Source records
════════════════════
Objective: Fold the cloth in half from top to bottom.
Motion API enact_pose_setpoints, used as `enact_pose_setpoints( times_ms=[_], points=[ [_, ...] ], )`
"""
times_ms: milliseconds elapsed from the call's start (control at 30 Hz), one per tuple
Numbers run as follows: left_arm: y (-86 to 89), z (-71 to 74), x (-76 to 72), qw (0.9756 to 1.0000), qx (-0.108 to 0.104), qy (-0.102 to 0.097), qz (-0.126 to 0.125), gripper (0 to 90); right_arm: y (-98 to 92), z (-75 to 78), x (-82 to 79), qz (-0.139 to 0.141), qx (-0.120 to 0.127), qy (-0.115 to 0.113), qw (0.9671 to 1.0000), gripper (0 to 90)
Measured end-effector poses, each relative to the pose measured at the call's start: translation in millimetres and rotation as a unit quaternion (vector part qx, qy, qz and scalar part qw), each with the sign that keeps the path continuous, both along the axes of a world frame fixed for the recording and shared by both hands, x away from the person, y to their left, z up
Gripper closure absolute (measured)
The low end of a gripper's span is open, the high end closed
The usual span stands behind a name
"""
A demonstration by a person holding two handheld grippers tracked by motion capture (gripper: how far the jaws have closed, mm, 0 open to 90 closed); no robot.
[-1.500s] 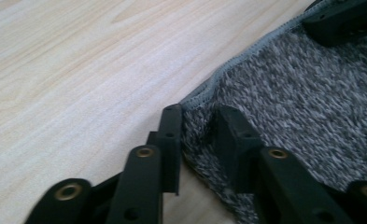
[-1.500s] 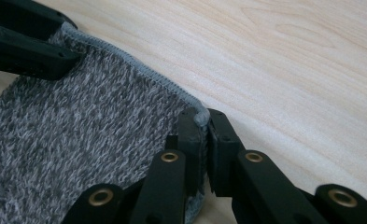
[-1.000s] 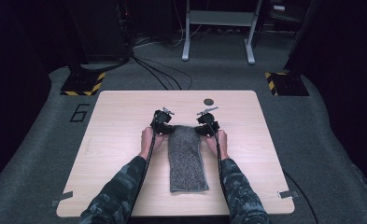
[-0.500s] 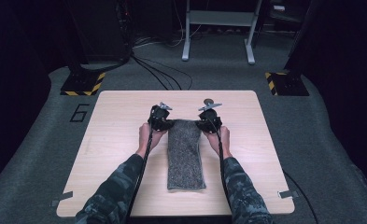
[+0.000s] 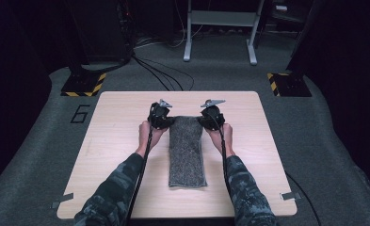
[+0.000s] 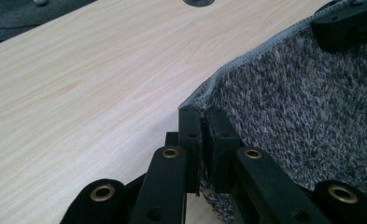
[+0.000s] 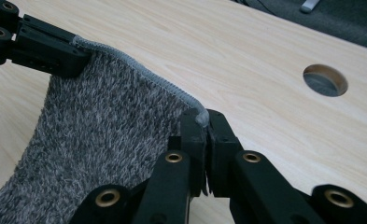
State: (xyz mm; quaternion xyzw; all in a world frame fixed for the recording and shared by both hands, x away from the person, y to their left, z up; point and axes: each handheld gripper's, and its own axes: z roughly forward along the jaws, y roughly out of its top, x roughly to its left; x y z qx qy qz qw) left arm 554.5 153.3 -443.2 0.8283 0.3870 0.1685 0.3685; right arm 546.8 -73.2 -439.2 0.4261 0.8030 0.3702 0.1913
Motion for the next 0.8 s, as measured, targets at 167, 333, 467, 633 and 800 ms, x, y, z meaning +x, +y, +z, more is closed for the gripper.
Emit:
enact_pose_setpoints(
  times_ms=[167, 333, 467, 633, 800],
  points=[
    [-2.4, 3.7, 1.4, 1.0, 0.001, -0.008, -0.001, 85.8, -0.7, 11.1, 2.2, -0.002, -0.002, -0.013, 0.9999, 88.0],
    [-1.0, 3.3, 3.4, 0.9999, 0.002, -0.01, 0.001, 85.8, 0.7, 12.3, 4.0, 0.0, -0.005, -0.015, 0.9999, 88.0],
    [1.0, 5.8, 7.8, 0.9999, 0.004, -0.011, 0.002, 85.8, 3.0, 14.5, 8.4, 0.002, -0.006, -0.02, 0.9998, 88.0],
    [2.8, 13.5, 8.6, 0.9997, 0.0, -0.023, 0.006, 85.8, 5.3, 23.6, 9.8, 0.002, -0.004, -0.027, 0.9996, 88.0],
    [4.0, 18.2, 9.9, 0.9996, 0.001, -0.027, 0.006, 85.8, 7.1, 30.7, 8.8, 0.001, -0.001, -0.039, 0.9992, 88.0]
  ],
)
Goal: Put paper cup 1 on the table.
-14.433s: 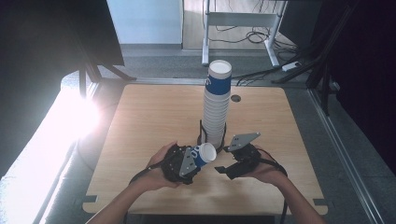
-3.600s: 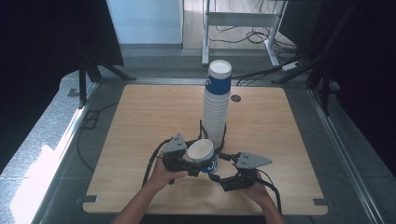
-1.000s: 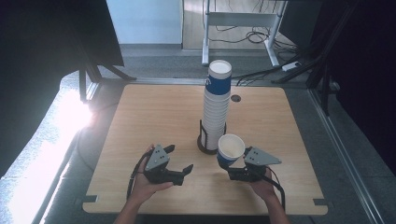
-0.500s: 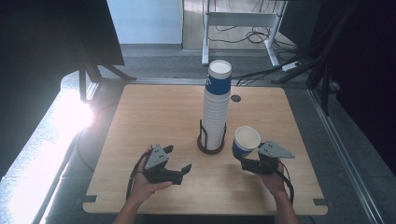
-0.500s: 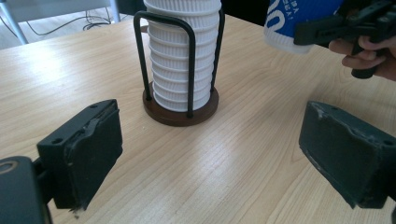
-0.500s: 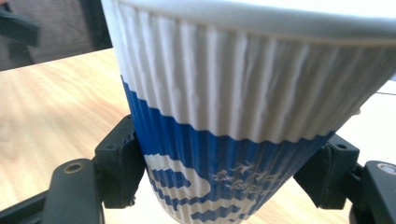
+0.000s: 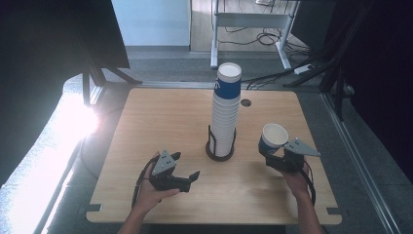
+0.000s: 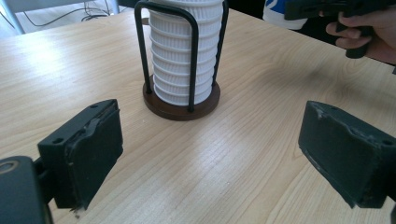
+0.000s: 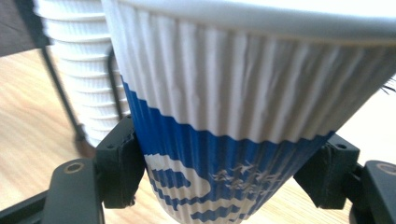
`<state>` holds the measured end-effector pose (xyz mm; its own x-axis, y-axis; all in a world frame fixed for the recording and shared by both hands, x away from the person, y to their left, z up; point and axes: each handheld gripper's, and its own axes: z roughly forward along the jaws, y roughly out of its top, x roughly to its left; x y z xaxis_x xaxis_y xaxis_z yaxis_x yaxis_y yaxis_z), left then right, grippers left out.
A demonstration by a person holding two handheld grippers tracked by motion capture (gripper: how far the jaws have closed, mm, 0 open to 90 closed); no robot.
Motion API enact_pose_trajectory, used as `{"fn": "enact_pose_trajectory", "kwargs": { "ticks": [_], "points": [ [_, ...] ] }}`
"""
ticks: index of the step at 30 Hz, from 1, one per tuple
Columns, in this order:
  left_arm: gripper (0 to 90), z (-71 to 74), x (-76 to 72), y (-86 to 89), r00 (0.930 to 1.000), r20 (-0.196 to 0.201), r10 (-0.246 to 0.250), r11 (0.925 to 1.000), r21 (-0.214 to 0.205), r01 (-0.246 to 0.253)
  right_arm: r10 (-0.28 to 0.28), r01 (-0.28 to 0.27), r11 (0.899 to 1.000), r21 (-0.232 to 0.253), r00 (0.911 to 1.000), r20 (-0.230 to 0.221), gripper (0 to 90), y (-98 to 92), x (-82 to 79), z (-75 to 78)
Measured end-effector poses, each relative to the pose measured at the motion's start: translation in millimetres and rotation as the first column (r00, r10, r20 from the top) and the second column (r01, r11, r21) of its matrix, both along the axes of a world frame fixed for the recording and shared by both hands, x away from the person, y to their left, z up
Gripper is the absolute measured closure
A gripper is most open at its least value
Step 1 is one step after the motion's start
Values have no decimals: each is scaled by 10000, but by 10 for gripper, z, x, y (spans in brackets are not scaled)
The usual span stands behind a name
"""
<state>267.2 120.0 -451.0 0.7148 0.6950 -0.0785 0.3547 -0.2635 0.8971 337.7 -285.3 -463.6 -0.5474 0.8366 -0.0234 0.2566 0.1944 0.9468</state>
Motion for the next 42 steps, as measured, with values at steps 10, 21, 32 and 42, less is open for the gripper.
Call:
{"fn": "enact_pose_trajectory", "kwargs": {
  "ticks": [10, 21, 32, 42],
  "points": [
    [68, -6, -9, -23, 10000, -4, -79, 9999, 73, 79, -819, 790, 9957, -479, 9946, -640, 261, -120, 265, -133],
    [69, -34, -11, -30, 9999, -68, -98, 9999, 142, 99, -1383, 1275, 9872, -957, 9836, -1161, 261, -179, 378, -269],
    [69, -57, -11, -42, 9998, -133, -147, 9997, 174, 149, -1619, 1400, 9801, -1410, 9741, -1578, 260, -155, 472, -404],
    [69, -72, -9, -45, 9997, -175, -177, 9996, 218, 181, -1972, 1605, 9685, -1905, 9613, -1923, 256, -123, 544, -508]
  ]
}}
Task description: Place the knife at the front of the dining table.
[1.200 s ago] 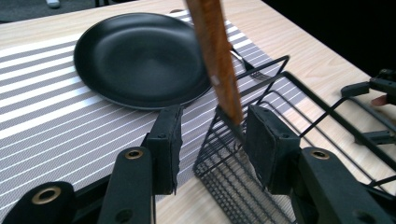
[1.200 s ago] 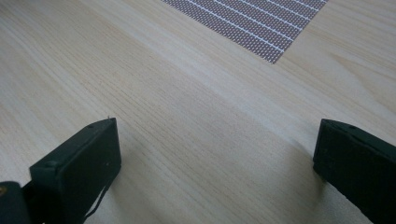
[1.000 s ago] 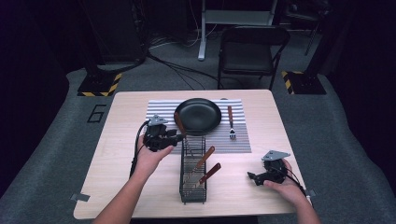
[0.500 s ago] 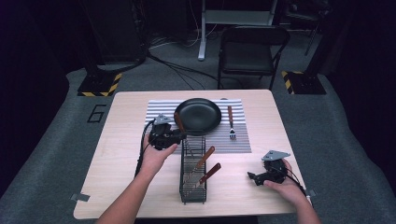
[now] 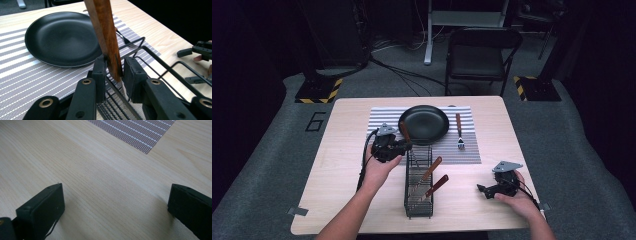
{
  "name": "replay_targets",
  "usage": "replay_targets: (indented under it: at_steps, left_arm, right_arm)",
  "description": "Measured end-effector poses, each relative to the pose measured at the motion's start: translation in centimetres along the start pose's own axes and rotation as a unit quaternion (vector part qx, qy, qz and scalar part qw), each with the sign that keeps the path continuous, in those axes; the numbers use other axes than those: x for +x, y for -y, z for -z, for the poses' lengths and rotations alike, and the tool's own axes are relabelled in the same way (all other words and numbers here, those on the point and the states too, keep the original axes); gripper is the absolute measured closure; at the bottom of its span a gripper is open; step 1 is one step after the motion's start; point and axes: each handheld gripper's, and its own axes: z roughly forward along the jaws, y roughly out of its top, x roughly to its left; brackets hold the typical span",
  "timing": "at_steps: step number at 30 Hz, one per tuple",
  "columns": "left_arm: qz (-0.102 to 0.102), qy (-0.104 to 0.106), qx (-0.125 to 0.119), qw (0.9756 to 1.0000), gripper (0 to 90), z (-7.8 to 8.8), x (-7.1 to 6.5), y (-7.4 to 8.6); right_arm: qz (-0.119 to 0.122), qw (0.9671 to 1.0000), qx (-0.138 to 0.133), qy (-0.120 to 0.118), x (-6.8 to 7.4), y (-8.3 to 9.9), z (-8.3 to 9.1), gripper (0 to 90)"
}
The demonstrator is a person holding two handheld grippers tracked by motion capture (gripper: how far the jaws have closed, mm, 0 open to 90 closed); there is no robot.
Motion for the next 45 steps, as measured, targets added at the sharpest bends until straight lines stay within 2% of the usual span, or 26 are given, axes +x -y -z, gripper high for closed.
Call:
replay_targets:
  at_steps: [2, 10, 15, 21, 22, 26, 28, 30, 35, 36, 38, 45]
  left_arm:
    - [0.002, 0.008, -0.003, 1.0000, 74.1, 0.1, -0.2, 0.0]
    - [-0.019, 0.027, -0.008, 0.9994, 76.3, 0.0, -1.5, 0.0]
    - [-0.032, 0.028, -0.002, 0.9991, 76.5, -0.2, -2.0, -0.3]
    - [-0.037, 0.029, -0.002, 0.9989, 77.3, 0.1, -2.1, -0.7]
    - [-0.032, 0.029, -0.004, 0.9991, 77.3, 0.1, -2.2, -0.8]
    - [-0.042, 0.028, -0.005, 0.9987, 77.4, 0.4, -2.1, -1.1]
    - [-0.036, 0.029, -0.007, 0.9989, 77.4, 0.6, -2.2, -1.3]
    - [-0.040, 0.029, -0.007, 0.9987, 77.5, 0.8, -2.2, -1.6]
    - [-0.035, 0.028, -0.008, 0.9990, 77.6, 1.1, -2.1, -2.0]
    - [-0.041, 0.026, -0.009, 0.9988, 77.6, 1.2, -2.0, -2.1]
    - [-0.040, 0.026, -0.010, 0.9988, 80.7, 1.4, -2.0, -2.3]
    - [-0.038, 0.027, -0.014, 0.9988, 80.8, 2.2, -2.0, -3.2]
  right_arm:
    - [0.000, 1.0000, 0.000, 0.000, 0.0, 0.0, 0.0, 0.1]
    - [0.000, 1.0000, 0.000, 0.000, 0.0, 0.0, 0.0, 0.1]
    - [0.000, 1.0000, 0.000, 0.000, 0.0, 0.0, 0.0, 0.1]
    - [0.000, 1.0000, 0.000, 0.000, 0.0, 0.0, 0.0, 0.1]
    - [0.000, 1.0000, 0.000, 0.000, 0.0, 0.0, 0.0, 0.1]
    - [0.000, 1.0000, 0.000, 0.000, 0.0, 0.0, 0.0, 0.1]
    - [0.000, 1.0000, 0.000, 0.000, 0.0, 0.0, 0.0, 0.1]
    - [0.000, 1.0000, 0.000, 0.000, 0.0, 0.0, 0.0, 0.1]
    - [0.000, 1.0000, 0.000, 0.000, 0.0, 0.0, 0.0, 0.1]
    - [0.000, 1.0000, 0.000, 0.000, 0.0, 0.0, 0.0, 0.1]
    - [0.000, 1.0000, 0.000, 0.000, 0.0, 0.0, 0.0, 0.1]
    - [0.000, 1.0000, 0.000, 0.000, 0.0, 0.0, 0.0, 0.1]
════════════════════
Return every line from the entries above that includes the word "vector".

Measured end-effector poses, each relative to the pose measured at the call's start: translation in millimetres and rotation as a unit quaternion (vector part qx, qy, qz and scalar part qw), each with the sign that keeps the path continuous, both along the axes of a world frame fixed for the recording and shared by both hands, x away from the person, y to their left, z up
  "description": "Measured end-effector poses, each relative to the pose measured at the motion's start: translation in centimetres along the start pose's own axes and rotation as a unit quaternion (vector part qx, qy, qz and scalar part qw), each with the sign that keeps the path continuous, in those axes; the numbers use other axes than those: x for +x, y for -y, z for -z, for the poses' lengths and rotations alike, and the tool's own axes are relabelled in the same way (all other words and numbers here, those on the point and the states too, keep the original axes); gripper is the absolute measured closure; at the bottom of its span a gripper is open; step 1 is one step after the motion's start; point and axes: each handheld gripper's, and its own axes: z roughly forward along the jaws, y roughly out of its top, x roughly to its left; brackets hold the typical span",

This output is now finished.